My mother spoke to me for the last time when I was sixteen just days after my father died. She told me that after five years, she will meet me between where two strings of light touch the ground. Within those five years, I’ve remained just as clueless and the day she vanished from my life. Most of the belongings that would have given me at least a sliver of closure had been sold at a garage sale weeks prior. Now, I dip my toes into the shallow waters, prepared to face the unknown.


This lake was not only a play area for my younger self, but a place where storms rages the hardest. Over the years, many trees have been destroyed with lighting strikes, opening up the clearing further and further.

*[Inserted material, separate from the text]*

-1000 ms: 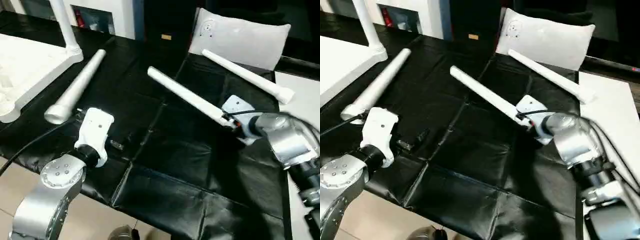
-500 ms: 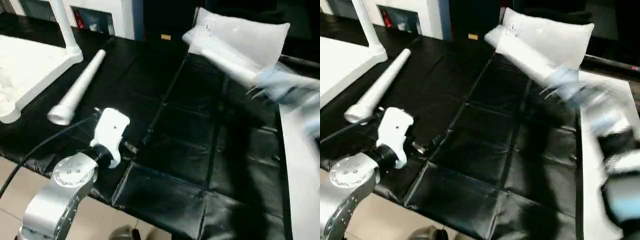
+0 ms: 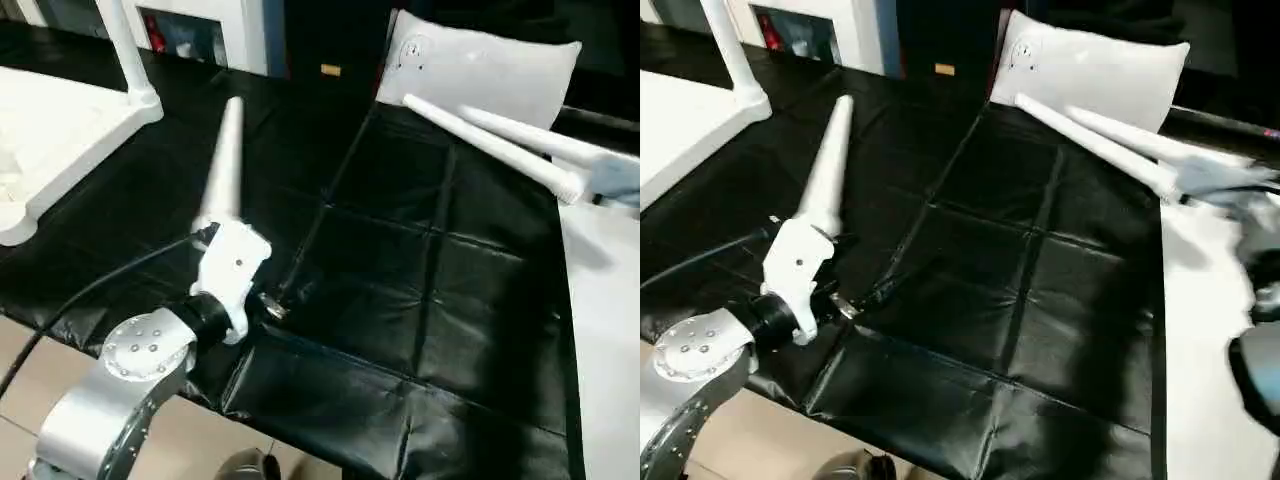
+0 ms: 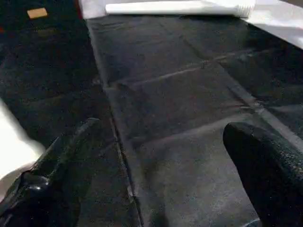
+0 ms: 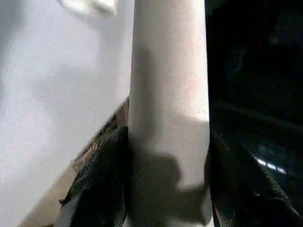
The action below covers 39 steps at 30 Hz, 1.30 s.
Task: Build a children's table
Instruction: Pick table leg
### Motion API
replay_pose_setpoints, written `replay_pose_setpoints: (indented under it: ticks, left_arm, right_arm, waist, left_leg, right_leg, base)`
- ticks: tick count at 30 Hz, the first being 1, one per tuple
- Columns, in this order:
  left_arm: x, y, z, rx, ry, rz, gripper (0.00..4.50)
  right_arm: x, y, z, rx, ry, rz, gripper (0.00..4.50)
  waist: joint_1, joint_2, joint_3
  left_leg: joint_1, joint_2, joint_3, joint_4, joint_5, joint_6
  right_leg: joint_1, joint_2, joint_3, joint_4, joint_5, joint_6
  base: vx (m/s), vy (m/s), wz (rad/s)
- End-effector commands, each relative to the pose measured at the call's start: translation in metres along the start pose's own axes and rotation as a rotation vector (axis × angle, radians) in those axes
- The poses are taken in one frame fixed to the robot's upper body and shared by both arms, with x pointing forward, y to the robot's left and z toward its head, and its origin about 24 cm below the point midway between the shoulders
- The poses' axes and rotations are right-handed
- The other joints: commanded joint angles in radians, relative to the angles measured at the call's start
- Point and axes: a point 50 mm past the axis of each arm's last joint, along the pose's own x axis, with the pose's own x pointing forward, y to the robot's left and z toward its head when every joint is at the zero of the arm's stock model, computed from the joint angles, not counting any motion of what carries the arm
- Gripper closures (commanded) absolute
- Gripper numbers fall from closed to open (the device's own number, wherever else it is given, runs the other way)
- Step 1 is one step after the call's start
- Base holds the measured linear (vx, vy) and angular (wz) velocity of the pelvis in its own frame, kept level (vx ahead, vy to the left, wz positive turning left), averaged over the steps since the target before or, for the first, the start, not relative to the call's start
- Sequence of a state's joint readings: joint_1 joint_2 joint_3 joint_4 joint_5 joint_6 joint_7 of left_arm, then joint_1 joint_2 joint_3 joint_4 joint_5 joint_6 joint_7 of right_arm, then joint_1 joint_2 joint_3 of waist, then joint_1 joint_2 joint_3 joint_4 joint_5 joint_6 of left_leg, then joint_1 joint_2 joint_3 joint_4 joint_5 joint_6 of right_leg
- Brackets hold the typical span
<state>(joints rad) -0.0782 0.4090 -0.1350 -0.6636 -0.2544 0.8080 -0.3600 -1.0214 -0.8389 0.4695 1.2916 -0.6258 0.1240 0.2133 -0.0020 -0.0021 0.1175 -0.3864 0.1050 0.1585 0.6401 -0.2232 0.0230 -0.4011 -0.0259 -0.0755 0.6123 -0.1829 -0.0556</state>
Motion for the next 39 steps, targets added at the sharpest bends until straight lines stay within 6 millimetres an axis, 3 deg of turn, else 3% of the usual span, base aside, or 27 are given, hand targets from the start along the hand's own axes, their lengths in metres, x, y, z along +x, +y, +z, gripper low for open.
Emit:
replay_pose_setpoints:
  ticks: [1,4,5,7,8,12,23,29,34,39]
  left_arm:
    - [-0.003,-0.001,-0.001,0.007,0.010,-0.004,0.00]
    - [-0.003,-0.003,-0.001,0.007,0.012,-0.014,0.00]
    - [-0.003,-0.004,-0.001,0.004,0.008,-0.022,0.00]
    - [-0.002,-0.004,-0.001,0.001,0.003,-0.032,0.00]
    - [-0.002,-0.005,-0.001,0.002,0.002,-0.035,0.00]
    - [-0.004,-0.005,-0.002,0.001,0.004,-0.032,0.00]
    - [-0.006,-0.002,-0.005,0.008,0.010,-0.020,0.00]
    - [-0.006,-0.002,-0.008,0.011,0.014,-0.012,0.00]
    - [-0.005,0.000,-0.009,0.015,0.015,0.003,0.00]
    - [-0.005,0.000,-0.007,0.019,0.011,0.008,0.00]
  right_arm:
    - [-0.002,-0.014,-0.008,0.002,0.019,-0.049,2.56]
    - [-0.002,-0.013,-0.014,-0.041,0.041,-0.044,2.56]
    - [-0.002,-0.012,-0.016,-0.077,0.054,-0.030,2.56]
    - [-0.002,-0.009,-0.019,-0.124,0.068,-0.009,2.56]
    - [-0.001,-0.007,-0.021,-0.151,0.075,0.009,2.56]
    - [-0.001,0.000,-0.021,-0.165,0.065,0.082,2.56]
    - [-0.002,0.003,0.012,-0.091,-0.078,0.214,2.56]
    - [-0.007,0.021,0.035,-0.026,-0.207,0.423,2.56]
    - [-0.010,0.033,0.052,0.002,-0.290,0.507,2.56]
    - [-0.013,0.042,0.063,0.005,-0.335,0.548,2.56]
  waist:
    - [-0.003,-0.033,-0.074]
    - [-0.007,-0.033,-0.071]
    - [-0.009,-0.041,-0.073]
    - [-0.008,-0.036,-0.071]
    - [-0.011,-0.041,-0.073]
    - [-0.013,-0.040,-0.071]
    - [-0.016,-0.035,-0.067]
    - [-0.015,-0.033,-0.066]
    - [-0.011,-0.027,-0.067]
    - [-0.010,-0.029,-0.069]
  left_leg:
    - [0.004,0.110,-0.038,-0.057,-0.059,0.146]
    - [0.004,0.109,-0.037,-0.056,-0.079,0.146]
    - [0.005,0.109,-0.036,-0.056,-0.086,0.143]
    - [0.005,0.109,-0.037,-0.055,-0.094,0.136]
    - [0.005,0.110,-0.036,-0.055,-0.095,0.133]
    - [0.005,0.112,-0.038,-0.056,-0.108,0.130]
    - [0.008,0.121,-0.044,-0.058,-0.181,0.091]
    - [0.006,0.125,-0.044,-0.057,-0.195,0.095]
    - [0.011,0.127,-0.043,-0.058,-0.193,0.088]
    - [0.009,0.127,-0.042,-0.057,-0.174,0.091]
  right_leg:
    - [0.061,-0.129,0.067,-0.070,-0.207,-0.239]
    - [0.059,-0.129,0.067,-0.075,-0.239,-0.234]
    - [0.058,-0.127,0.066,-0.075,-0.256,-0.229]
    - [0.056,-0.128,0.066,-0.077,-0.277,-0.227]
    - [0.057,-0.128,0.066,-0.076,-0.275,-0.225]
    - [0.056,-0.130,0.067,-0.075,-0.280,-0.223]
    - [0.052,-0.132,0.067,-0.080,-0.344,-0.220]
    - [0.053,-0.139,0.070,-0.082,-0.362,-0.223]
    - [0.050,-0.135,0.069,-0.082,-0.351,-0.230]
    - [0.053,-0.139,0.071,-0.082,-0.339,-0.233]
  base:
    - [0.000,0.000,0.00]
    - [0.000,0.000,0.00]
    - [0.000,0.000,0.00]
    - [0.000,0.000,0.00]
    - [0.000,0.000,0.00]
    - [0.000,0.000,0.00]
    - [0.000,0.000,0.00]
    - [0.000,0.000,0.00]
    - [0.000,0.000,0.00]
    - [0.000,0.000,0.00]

Nature seems almost naked with the thin band of trees left.


“Mom? I’m here!” I cry out. My eyes drift to the black blotches of cloud rolling over the sky. Wind carries stray rose petals between the branches like string weaving through the thinnest fabric.


“Mom!”


My echoes answer me back.


I kneel down and peer at my rippling, liquidy reflection. I look more like my father now, with my long nose and exhausted face. When I stand up, my joins ache in a stabbing pain.

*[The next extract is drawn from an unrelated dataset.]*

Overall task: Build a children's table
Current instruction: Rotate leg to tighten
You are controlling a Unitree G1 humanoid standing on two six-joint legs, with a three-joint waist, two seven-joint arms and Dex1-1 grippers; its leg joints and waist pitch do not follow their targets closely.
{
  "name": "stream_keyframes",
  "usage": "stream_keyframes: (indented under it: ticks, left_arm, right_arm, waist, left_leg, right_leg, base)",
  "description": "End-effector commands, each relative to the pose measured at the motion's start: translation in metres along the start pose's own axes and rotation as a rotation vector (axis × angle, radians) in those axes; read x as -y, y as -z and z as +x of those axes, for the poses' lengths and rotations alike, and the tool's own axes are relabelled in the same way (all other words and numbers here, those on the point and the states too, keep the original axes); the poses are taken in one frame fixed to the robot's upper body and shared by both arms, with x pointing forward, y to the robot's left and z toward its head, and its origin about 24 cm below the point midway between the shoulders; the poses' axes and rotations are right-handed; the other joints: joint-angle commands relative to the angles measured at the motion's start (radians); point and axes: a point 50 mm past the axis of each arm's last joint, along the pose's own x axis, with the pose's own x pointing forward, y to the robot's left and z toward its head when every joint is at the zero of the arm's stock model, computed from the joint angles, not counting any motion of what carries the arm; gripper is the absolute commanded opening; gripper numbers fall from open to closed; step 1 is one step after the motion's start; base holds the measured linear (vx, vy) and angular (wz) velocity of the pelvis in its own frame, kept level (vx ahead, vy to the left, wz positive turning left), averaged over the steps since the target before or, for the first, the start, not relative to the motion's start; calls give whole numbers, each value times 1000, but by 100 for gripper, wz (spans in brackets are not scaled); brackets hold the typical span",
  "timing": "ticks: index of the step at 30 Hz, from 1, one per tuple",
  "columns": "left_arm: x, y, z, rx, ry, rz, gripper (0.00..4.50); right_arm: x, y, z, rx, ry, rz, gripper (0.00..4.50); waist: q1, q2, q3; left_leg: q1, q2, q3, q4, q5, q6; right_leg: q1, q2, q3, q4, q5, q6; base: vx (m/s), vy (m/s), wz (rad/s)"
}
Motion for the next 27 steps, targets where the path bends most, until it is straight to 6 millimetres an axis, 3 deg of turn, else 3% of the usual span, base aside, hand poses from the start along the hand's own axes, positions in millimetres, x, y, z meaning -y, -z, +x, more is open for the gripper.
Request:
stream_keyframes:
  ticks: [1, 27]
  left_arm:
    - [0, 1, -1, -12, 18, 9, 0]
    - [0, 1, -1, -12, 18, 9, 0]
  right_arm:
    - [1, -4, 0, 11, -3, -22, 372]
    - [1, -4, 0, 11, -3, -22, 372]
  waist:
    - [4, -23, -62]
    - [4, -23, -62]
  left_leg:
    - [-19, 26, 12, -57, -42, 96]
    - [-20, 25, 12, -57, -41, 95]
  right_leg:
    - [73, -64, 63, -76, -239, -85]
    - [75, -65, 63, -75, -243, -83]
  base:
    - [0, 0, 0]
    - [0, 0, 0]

The watch wrapped around my wrist tells me that ten minutes have passed. Thunder rumbles out its call. Quick drops of rain leave cold kisses against my arms.


Then a deer approaches. A doe. She drags a dead buck my the ear. Wounds have been plunged deep into his neck, and his black eyes look out into nothingness.


“Hello?” I whisper. Everything in me shakes, from my bones, to my organs, to my skin at the sight of blood. While it’s the same color as the petals that passed by me moments ago, the wetness of it makes me want to vomit. The blood is on the corner of the doe’s mouth before her tongue licks it away. She uses her legs to moves him closer toward me as if asking for help. I am unconscious by the time I take a step forward.


When I wake up, I see my mother. Hard, heavy rain surrounds us in sheets like the privacy curtains at a hospital.


“Bronwyn…”


I slowly sit up, my head throbbing. The doe is gone, but the dead buck remains. My mother ignores it.


“Bronwyn, you came.”


I nod. The water level is up to my chest, and rises slowly as the rain continues to pour. My mother wraps her arms around me, sobs releasing from deep inside.


“I’m sorry. I’m sorry for leaving you alone like that. I’ve regretted every second, but I knew you were strong. I knew you’d survive.”


Words, memories elude me. A sixteen-year-old shouldn’t have to survive. She shouldn’t have to work two jobs just so she can move out of her aunt’s house as soon as possible.


I want to shove her away.


But then, two bolts of lightning strike on either side of us, loud and deafening.